═══ PROVIDED MATERIAL ═══

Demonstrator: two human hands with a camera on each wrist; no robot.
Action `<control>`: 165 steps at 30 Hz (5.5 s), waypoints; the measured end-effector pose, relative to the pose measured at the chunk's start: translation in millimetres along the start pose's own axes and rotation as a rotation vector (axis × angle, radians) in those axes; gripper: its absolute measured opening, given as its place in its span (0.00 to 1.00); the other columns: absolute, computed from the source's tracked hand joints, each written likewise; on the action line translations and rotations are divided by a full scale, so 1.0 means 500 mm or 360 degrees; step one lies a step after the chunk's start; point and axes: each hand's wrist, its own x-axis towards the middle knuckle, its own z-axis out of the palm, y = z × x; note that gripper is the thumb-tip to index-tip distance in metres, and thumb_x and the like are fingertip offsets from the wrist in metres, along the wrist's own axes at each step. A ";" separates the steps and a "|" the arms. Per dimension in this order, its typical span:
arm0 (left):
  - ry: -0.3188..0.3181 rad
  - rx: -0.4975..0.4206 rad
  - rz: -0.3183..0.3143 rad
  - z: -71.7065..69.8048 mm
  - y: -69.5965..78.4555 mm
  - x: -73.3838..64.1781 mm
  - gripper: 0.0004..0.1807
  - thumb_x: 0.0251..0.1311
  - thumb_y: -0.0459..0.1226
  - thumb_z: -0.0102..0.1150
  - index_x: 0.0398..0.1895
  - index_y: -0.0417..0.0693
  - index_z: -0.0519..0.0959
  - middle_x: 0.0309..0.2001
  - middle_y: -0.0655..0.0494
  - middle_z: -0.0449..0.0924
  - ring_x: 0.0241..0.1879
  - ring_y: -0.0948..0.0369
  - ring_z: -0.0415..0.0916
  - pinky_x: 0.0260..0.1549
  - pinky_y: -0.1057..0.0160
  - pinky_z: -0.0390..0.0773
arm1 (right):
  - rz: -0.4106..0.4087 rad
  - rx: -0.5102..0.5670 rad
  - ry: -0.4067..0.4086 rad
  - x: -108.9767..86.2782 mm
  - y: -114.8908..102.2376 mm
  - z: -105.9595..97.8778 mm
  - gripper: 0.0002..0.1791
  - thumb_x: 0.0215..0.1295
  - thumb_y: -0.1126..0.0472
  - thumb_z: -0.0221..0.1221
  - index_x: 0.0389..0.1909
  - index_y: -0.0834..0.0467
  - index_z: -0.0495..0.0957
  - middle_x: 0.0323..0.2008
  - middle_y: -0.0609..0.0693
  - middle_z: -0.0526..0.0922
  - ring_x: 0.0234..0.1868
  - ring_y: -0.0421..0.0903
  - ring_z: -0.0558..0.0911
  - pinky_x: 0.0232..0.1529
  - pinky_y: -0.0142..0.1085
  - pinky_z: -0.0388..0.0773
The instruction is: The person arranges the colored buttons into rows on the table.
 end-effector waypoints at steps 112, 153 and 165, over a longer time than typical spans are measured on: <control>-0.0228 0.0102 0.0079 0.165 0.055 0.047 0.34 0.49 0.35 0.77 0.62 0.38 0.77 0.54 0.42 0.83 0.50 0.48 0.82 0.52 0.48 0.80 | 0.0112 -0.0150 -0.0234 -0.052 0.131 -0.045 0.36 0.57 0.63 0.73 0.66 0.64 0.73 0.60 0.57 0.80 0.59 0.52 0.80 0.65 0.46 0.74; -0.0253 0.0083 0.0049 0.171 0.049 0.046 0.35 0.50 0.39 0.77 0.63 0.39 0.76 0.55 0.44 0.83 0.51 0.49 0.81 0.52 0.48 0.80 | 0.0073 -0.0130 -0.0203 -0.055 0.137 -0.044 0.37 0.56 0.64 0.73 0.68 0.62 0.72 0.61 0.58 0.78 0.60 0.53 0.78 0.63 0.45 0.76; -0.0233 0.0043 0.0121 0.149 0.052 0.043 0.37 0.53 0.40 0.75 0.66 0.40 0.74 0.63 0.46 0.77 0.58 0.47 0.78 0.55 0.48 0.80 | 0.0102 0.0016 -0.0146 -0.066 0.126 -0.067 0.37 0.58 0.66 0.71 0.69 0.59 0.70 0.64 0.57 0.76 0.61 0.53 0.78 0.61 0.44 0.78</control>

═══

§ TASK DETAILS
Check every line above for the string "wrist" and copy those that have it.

§ SOLUTION TO THIS TASK
Demonstrator: two human hands with a camera on each wrist; no robot.
Action `<control>`: 165 steps at 30 Hz (5.5 s), waypoints; the measured end-effector pose, relative to the pose measured at the chunk's start: translation in millimetres along the start pose's own axes and rotation as a rotation vector (axis × angle, radians) in those axes; gripper: its absolute measured opening, given as its place in its span (0.00 to 1.00); the other columns: absolute, computed from the source's tracked hand joints, each written likewise; on the action line translations and rotations are divided by a full scale, so 1.0 means 500 mm or 360 degrees; step one lies a step after the chunk's start; point and axes: each hand's wrist, its own x-axis towards the middle knuckle, its own z-axis out of the palm, y = z × x; note that gripper is the thumb-tip to index-tip distance in metres, and thumb_x and the like are fingertip offsets from the wrist in metres, along the wrist's own axes at each step. A ";" separates the steps and a "|" the arms. Per dimension in this order, its typical span:

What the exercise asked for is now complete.